Woordenboek van Eufemismen

Marc de Coster (2004)

Gepubliceerd op 17-08-2018

droes

betekenis & definitie

In de uitroep ‘de droes’ is droes een eufemisme voor duivel. De benaming komt reeds voor bij o.a. Bredero en Potgieter. Een variant is droesem. Onze voorouders geloofden echt dat als je over de duivel sprak hij ook verscheen. Niet voor niets zegt het spreekwoord ‘als men van den duivel spreekt, trapt men op zijn staart’.

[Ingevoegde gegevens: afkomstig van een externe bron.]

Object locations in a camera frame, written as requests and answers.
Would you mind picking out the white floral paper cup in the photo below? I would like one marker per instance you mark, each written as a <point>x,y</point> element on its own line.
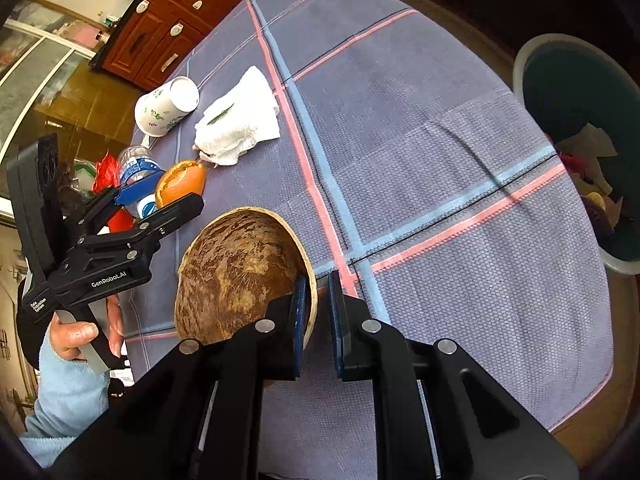
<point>165,105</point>

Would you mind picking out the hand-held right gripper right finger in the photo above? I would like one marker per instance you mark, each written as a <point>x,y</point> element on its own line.
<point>360,350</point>

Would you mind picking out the teal trash bin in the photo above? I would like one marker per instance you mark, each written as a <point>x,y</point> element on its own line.
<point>575,90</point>

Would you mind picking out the purple checked tablecloth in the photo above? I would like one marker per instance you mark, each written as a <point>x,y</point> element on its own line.
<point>425,160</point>

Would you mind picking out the red yellow snack wrapper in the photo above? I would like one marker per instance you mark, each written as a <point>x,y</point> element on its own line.
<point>120,220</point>

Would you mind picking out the person's left hand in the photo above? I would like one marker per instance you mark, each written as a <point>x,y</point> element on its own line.
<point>75,335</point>

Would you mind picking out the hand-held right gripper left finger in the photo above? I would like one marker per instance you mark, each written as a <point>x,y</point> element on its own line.
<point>280,340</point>

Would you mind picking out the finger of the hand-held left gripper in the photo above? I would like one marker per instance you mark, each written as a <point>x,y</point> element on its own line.
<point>170,212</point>
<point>135,191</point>

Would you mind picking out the glass sliding door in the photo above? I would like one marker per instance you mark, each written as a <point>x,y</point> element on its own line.
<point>30,85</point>

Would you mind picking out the wooden kitchen cabinet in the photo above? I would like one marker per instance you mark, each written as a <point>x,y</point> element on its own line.
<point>165,10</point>

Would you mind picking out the white tissue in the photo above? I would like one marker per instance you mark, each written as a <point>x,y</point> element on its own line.
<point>237,120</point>

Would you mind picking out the orange peel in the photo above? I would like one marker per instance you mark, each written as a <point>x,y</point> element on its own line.
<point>182,182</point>

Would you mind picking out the person's left forearm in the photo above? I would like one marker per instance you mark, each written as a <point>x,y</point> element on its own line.
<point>65,395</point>

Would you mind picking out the coconut shell bowl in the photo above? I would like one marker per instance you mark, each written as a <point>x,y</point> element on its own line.
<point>240,280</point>

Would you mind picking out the clear plastic bottle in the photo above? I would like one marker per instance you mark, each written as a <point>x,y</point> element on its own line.
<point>131,160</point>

Met een zekere naïviteit werd tegelijk verondersteld dat je Satan kon belazeren met allerlei dubbelzinnige benamingen. Bijnamen zoals drommel*, koekoek* enzovoort deden dan ook de ronde. Ze zijn niet allemaal eufemistisch, andere zijn dysfemistisch. Duivel of liever duvel (waarbij de beklemtoonde klinker wordt veranderd) zelf is eigenlijk ook een eufemisme want de gebruiker van dat woord vermeed hierdoor de naam Satan uit te spreken.

‘Zijne deftigheid beweerde ten minste, dat er nog nooit bij hem gestolen was,’ antwoordde Brammetje lagchende: ‘maar de droes hale dien hospes!’ voegde hij er spijtig bij.